> _Exercise_
For the data below, give the number of lines that include the word "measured" and nothing else.

> _Data segment_
__________________________________________________
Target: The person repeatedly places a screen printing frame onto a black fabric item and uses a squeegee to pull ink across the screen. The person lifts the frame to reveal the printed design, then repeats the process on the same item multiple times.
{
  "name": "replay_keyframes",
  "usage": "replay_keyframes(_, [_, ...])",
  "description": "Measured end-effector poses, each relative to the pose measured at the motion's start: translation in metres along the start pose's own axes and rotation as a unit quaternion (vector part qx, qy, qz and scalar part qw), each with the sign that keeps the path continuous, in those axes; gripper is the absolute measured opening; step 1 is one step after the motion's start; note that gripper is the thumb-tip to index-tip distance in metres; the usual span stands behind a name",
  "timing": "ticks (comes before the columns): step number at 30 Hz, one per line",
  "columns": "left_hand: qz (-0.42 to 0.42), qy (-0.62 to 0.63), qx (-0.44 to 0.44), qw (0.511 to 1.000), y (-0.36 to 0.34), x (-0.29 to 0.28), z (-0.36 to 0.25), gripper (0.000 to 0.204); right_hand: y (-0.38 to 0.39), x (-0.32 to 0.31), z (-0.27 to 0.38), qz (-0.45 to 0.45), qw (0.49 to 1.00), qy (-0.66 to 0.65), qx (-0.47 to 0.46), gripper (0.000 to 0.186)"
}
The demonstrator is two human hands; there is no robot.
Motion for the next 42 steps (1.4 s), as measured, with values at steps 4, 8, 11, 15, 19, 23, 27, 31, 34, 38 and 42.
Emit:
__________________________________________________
> _Answer section_
2